Each of the diagnostic tools noted above was reviewed in terms of the sensors used for detection, what was being monitored, and what it was capable of finding—for example, loose stator bars in the case of partial discharge.

To dig deeper into generator monitoring, inspection, and maintenance, access Clyde Maughan’s course, available at no cost, on the CCJ website. Maughan is well respected for his knowledge of generators, the focus of his 35-year GE career and more than three decades of consulting work after retiring from the OEM. The program is divided into the following manageable one-hour segments:

    • Impact of design on reliability.

    • Problems relating to operation.

    • Failure modes and root causes.

    • Monitoring capability and limitations.
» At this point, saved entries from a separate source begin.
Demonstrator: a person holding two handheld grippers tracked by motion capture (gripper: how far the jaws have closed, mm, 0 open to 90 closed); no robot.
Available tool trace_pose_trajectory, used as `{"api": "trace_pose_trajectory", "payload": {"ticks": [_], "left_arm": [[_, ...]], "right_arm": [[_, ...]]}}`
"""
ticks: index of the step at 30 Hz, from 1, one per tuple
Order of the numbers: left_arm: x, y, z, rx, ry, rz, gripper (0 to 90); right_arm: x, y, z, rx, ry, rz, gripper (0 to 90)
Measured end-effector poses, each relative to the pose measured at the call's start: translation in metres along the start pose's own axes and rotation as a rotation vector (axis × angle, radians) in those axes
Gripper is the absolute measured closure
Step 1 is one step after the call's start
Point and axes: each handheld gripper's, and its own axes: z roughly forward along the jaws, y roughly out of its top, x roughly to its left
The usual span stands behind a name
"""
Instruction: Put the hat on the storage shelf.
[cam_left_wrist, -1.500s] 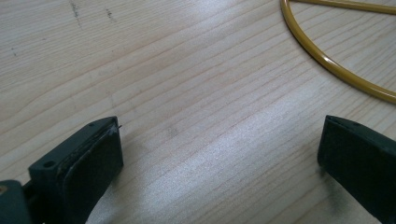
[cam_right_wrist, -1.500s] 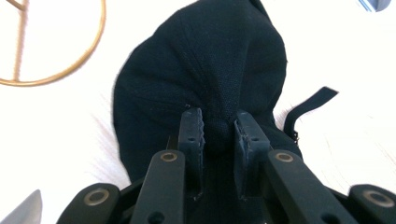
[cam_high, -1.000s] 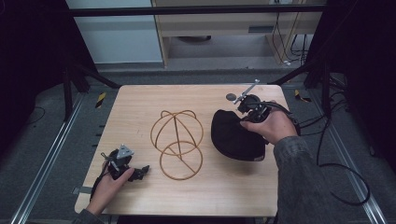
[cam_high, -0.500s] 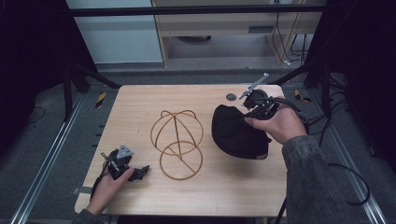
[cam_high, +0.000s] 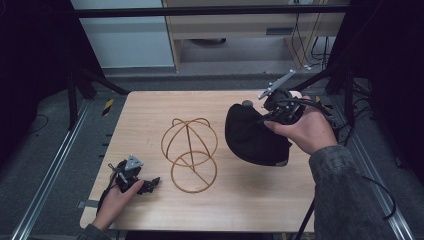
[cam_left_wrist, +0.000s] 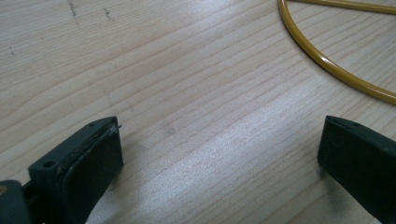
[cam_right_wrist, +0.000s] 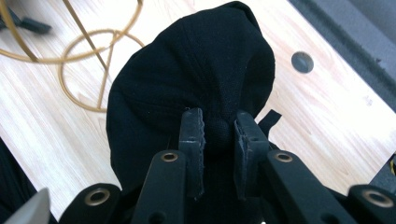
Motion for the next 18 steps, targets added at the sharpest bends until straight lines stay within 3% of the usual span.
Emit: {"api": "trace_pose_trajectory", "payload": {"ticks": [18], "left_arm": [[0.000, 0.000, 0.000, 0.000, -0.001, 0.000, 0.0]], "right_arm": [[0.016, 0.013, -0.039, -0.129, 0.019, -0.031, 76.2]]}}
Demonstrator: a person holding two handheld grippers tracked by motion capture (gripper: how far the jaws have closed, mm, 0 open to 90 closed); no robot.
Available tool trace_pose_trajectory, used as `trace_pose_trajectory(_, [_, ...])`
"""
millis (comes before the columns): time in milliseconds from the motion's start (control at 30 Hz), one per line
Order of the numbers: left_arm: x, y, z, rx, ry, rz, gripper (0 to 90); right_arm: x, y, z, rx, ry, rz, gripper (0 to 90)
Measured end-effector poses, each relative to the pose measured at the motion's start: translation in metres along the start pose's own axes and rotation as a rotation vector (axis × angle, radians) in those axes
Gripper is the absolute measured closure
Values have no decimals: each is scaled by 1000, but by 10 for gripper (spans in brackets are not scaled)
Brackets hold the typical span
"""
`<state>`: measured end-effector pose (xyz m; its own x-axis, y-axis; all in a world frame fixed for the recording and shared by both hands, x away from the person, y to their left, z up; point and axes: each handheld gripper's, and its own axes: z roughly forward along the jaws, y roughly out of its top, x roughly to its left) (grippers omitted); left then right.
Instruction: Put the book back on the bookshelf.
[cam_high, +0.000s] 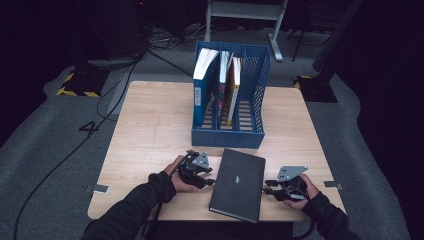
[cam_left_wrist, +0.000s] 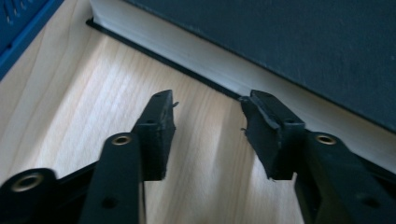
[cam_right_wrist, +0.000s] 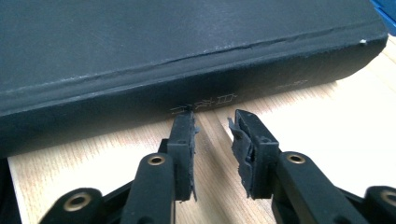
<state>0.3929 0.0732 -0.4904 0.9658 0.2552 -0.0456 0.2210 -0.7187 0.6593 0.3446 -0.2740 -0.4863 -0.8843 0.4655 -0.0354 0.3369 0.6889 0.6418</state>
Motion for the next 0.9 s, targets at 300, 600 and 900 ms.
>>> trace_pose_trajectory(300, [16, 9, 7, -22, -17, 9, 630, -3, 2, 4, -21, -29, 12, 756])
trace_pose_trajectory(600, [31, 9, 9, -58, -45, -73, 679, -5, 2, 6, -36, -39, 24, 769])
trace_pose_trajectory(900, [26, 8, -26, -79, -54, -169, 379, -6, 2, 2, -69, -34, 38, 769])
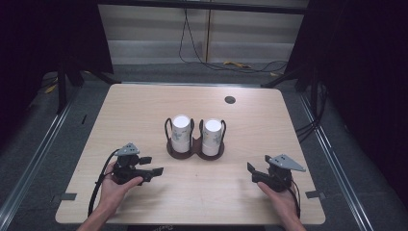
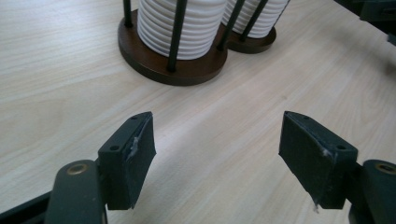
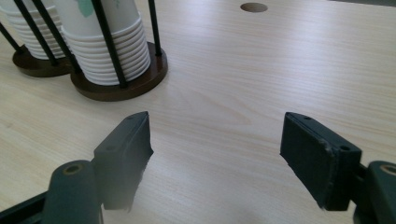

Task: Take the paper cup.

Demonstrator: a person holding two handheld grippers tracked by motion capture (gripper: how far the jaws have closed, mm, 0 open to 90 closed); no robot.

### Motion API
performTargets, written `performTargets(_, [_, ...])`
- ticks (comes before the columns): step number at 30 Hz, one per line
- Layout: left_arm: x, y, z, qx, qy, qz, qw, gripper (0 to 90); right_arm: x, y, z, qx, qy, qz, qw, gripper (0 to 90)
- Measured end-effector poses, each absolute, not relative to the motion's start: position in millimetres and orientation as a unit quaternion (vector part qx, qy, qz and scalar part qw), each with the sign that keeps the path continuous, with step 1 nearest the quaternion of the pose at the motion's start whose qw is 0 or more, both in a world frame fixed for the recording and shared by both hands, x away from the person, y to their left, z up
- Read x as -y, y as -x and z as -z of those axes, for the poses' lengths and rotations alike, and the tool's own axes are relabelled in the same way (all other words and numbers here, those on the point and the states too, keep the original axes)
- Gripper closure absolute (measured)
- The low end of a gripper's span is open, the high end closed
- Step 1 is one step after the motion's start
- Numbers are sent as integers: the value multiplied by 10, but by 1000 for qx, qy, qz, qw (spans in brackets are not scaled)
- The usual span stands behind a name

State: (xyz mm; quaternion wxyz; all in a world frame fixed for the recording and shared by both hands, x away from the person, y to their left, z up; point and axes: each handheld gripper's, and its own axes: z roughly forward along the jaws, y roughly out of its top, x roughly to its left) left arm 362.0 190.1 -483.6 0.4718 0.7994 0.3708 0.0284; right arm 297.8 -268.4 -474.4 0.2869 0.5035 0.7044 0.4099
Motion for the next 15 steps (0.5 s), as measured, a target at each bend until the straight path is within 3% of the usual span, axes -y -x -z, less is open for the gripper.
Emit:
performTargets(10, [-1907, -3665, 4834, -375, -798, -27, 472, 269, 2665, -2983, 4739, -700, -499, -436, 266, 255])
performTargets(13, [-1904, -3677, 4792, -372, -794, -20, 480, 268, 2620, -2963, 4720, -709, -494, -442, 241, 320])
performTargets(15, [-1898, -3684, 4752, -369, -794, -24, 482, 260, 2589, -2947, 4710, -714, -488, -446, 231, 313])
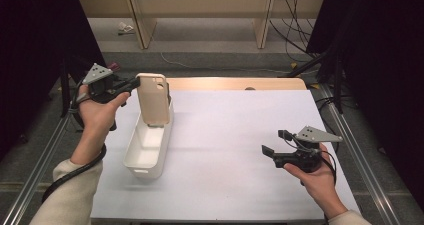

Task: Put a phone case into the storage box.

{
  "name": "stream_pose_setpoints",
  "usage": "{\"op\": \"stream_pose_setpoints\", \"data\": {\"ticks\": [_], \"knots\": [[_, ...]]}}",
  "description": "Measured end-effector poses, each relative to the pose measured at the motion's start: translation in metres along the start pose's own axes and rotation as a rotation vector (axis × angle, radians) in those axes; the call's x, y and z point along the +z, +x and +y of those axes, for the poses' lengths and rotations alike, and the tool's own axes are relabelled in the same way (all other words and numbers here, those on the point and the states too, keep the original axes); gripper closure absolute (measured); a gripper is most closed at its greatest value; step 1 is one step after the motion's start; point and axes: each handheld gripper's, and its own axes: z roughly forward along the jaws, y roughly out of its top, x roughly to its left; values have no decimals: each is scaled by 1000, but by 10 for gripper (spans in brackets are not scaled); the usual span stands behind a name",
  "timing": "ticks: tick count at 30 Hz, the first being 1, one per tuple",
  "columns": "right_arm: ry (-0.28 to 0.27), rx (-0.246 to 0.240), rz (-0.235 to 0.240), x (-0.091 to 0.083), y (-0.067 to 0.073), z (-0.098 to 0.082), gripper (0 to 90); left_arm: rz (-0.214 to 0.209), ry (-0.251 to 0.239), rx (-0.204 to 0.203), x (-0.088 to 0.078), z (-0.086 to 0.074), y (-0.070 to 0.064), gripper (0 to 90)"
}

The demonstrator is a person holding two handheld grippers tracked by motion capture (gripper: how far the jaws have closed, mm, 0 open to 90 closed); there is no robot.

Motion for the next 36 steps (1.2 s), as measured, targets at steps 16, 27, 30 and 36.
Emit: {"op": "stream_pose_setpoints", "data": {"ticks": [16, 27, 30, 36], "knots": [[-2, 9, 2, 0, -1, 0, 170, 6, 3, 6, 8, 0, 11, 849], [-1, 10, 1, 0, -1, 0, 169, 8, 15, 5, 12, 2, 18, 849], [-2, 11, 4, 0, -2, 0, 170, 11, 19, 4, 13, 1, 19, 849], [-1, 12, 4, 0, -2, 0, 169, 10, 29, 12, 17, -1, 22, 849]]}}
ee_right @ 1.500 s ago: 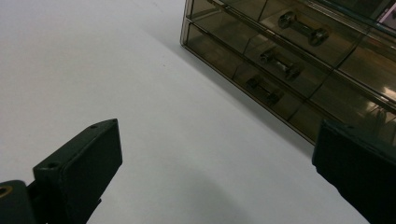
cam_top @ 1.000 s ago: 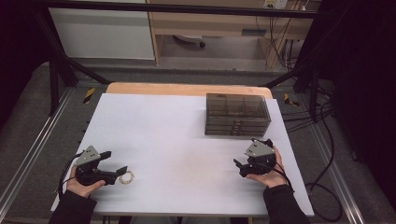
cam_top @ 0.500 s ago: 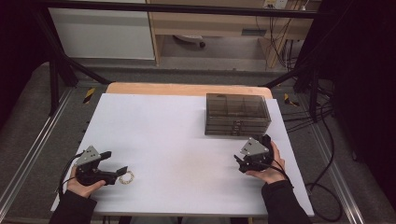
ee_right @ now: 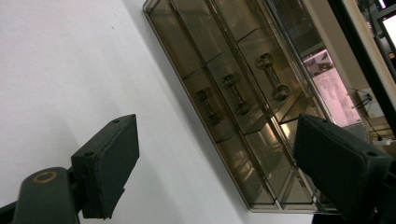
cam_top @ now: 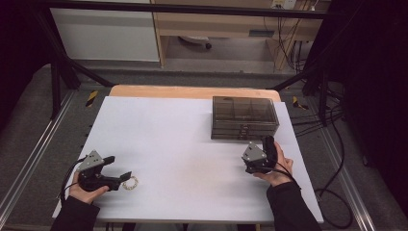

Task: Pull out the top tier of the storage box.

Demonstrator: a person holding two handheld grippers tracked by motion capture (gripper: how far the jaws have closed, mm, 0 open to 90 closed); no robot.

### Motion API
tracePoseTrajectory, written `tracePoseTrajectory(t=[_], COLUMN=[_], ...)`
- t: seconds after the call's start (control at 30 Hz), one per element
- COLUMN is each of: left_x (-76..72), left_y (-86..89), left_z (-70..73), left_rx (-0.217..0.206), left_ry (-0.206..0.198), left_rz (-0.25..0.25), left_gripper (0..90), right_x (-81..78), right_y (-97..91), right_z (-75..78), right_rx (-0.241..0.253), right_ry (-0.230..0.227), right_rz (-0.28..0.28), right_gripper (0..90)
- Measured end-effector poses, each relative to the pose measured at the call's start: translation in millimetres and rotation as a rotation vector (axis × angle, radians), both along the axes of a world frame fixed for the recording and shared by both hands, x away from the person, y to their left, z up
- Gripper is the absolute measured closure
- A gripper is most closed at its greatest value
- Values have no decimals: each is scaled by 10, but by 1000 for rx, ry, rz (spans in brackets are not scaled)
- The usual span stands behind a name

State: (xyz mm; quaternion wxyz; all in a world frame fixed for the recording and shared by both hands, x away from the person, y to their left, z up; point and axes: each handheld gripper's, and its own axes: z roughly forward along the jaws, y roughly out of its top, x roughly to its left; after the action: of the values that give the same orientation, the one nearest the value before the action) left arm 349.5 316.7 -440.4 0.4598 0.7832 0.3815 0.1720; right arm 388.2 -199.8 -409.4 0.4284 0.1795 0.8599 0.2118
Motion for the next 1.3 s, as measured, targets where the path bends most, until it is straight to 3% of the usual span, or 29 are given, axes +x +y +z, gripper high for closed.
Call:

    • Basic principles of inspection.

    • Test options and risks.

    • Basic approaches to maintenance.

The three afternoon breakout sessions each featured three presentations, conducted in parallel, as outlined below. These were followed by a reception and special GE product fair.

   Breakout No. 1:

    • Exhaust and wheel-space thermocouple reliability.

    • Rotor end of life.

    • Combustion systems.

   Breakout No. 2:

    • Control system obsolescence, including generator excitation systems.

    • Repair technology.

    • Peakers.

   Breakout No. 3:

    • Instrumentation.

    • FieldCore.

    • Accessories.

Users talk back. Attendees expressed several concerns during the course of GE Day. Here are a few of them:

    • Level of experience of FieldCore personnel.

    • Amount of time it takes to respond to pac cases.

    • Quotes for non-LTSA customers take too long.

    • Repair improvement and lead-time expectation.

    • Division of responsibility between the Power Services and Baker Hughes organizations.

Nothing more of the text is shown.